He stared at her for a long moment, grateful to hear the strength beneath the fragile-looking exterior. He had a feeling Nina Nash was a lot tougher than anyone had given her credit for.

Moonlight flickered off her creamy skin and highlighted her golden hair, and a surge of sexual attraction shot through him.

Damn. Not good.

Determined to avoid personal involvement, he jerked his eyes away from her, started the engine and drove back to GAI headquarters.

He parked and told Nina he'd call her in the morning. A storm cloud rumbled, threatening rain, and she thanked him again and climbed from the car.

“Get some sleep,” he called just before she turned away.

But her distressed look indicated that she didn't expect to rest, that dreams of her daughter haunted her nights.

Slade had his own share of nightmares, and as much as he'd like to comfort her, he wasn't a hero. The men he'd lost were.

But he would investigate.

Tomorrow he'd ask Gage and Amanda to pull all the police and medical reports from the hospital.
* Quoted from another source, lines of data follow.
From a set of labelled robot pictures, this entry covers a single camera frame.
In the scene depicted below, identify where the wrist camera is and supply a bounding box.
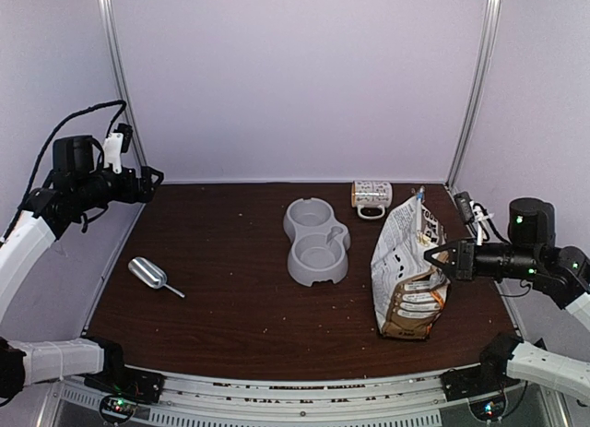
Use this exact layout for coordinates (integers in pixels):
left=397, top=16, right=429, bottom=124
left=102, top=123, right=133, bottom=174
left=454, top=191, right=493, bottom=245

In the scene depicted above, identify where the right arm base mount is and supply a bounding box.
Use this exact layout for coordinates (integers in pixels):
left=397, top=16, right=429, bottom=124
left=440, top=365, right=520, bottom=423

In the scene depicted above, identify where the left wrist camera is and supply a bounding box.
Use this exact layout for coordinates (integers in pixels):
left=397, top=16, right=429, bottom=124
left=102, top=123, right=133, bottom=174

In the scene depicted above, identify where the patterned white mug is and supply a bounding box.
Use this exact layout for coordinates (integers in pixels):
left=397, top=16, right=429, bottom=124
left=350, top=181, right=394, bottom=220

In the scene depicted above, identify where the right aluminium frame post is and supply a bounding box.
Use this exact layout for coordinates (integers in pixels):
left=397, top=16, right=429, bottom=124
left=445, top=0, right=502, bottom=192

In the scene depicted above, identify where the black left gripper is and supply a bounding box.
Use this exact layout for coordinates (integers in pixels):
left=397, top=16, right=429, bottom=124
left=75, top=164, right=163, bottom=210

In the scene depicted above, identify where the left aluminium frame post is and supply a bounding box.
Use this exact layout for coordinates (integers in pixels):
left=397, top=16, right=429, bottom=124
left=98, top=0, right=148, bottom=166

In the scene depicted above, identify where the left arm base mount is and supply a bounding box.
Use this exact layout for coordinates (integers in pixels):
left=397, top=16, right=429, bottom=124
left=83, top=369, right=165, bottom=425

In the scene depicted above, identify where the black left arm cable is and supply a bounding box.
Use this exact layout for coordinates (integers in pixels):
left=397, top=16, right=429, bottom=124
left=0, top=99, right=128, bottom=243

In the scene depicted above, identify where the grey double pet bowl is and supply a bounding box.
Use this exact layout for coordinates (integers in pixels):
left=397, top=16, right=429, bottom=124
left=283, top=197, right=351, bottom=287

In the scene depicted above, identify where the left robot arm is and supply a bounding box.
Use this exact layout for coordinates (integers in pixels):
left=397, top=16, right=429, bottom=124
left=1, top=132, right=164, bottom=404

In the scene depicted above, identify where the aluminium frame post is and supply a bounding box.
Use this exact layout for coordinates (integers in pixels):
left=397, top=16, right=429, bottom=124
left=98, top=0, right=148, bottom=166
left=445, top=0, right=502, bottom=192

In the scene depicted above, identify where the metal scoop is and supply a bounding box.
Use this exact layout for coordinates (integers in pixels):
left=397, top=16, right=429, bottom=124
left=127, top=256, right=185, bottom=299

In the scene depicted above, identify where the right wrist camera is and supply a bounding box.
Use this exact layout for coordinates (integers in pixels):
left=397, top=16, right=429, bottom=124
left=454, top=191, right=493, bottom=245

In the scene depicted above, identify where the gold binder clip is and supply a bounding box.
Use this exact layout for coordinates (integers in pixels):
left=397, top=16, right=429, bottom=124
left=417, top=231, right=431, bottom=246

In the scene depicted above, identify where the dog food bag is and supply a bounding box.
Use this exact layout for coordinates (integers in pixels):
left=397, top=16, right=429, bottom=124
left=371, top=194, right=450, bottom=340

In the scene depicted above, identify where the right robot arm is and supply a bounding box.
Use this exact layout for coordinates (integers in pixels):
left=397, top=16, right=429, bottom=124
left=423, top=197, right=589, bottom=404

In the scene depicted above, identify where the front aluminium rail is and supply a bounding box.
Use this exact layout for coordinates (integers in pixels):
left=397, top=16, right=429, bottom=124
left=45, top=352, right=568, bottom=427
Maybe Amanda could use her expertise to determine if Peyton Nash's body had been among those in the fire.

 

N
INA'S PHONE WAS RINGING
as she let herself into her house. Thinking it might be Slade, she hurried to answer it.
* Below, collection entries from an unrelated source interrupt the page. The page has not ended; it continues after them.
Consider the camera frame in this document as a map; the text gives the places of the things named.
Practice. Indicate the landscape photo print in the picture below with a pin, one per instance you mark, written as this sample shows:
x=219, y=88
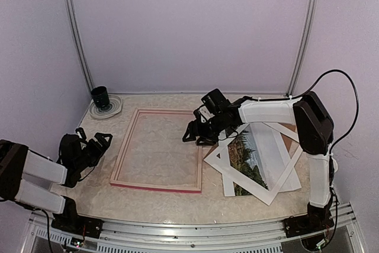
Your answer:
x=266, y=172

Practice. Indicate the pink wooden picture frame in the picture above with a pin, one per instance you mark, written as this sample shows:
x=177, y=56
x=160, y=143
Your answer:
x=127, y=152

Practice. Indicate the grey spiral ceramic plate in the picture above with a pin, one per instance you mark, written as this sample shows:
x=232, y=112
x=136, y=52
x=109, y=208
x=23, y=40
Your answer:
x=114, y=108

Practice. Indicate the dark green speckled cup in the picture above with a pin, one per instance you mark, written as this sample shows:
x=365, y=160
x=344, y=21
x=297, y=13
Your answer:
x=100, y=97

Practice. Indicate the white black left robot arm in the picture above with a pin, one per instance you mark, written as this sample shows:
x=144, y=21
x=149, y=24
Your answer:
x=22, y=168

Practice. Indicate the white mat board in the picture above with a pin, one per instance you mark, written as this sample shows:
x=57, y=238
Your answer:
x=235, y=184

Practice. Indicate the aluminium front rail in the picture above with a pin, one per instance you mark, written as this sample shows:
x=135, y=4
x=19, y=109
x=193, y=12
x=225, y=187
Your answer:
x=258, y=236

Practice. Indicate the brown cardboard backing board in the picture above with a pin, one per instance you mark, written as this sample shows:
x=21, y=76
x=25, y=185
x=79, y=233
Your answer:
x=267, y=136

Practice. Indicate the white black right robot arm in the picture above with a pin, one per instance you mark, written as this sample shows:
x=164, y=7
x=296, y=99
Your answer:
x=315, y=133

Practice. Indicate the aluminium corner post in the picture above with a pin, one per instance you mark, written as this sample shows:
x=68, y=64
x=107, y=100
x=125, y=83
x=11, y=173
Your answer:
x=306, y=32
x=70, y=7

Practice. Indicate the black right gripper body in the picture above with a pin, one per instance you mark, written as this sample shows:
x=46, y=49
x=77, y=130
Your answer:
x=214, y=127

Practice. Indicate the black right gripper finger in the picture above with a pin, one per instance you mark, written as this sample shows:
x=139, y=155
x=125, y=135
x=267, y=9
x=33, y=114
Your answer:
x=206, y=141
x=191, y=132

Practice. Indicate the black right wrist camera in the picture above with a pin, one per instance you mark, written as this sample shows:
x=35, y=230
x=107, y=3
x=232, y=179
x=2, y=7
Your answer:
x=213, y=103

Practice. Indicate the left aluminium corner post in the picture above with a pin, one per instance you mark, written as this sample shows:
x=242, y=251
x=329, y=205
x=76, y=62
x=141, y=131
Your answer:
x=70, y=7

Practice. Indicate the right aluminium corner post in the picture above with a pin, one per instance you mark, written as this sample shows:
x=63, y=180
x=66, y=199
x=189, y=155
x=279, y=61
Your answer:
x=306, y=32

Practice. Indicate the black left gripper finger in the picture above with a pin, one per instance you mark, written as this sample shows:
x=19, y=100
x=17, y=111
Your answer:
x=106, y=140
x=95, y=144

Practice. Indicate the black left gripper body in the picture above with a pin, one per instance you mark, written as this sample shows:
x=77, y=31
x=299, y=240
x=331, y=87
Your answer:
x=83, y=161
But the voice on the other end of the line startled her. William.

“Nina, what the hell are you doing hiring a private investigator?”
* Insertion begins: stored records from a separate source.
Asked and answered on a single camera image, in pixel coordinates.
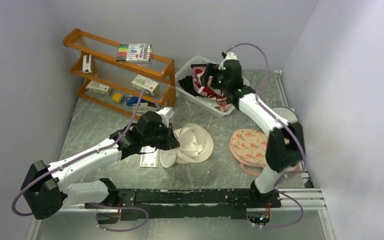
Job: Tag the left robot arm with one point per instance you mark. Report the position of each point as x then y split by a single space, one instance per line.
49 187

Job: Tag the orange three-tier shelf rack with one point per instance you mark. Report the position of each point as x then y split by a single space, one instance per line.
118 75

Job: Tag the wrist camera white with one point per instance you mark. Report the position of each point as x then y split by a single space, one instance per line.
166 114
230 58

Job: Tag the floral heart-shaped laundry bag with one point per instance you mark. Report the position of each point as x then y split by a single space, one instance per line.
249 147

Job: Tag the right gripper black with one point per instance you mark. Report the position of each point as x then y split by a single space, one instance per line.
211 69

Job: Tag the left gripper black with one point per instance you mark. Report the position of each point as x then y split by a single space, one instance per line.
171 141

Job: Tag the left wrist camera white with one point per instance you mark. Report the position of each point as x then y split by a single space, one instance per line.
166 114

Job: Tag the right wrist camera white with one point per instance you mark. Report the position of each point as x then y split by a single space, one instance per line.
230 58

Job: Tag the beige mesh laundry bag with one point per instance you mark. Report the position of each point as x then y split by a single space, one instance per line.
196 146

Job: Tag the yellow eraser block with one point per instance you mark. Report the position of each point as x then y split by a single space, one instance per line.
118 98

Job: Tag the clear packaged tool sleeve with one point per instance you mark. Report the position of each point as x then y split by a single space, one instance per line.
149 157

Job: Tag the white staples box right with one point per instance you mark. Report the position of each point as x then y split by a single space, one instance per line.
143 83

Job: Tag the blue stapler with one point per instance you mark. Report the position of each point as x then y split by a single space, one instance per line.
144 105

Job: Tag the white plastic laundry basket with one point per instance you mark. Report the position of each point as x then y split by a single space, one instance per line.
204 103

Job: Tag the grey round laundry bags stack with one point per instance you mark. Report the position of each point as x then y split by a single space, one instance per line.
285 115

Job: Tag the coloured marker pen set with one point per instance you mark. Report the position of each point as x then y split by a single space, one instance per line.
134 52

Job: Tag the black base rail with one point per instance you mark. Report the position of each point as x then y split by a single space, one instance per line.
137 203

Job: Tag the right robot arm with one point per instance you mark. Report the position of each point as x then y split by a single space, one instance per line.
285 145

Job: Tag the small white box on shelf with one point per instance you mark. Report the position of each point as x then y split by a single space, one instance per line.
87 65

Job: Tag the pile of bras in basket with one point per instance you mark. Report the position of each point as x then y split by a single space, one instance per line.
192 84
Nina tensed at the rage in his tone. “How do you know I hired a P.I.?”

“Dr. Emery called. He's worried that you're having another breakdown.”

Nina gripped the phone tighter. “Well, I'm not. And what I do is none of your business, William. You gave up that right the day you walked out on me and our baby.”

“Listen to me, Nina. I don't need some nosy P.I. in my business, especially asking questions about something that happened years ago.”


Something
that happened?” Nina said, her own fury mounting. “What happened was that your daughter went missing. That I was told she died, but that no one ever proved it or even bothered to look for her.”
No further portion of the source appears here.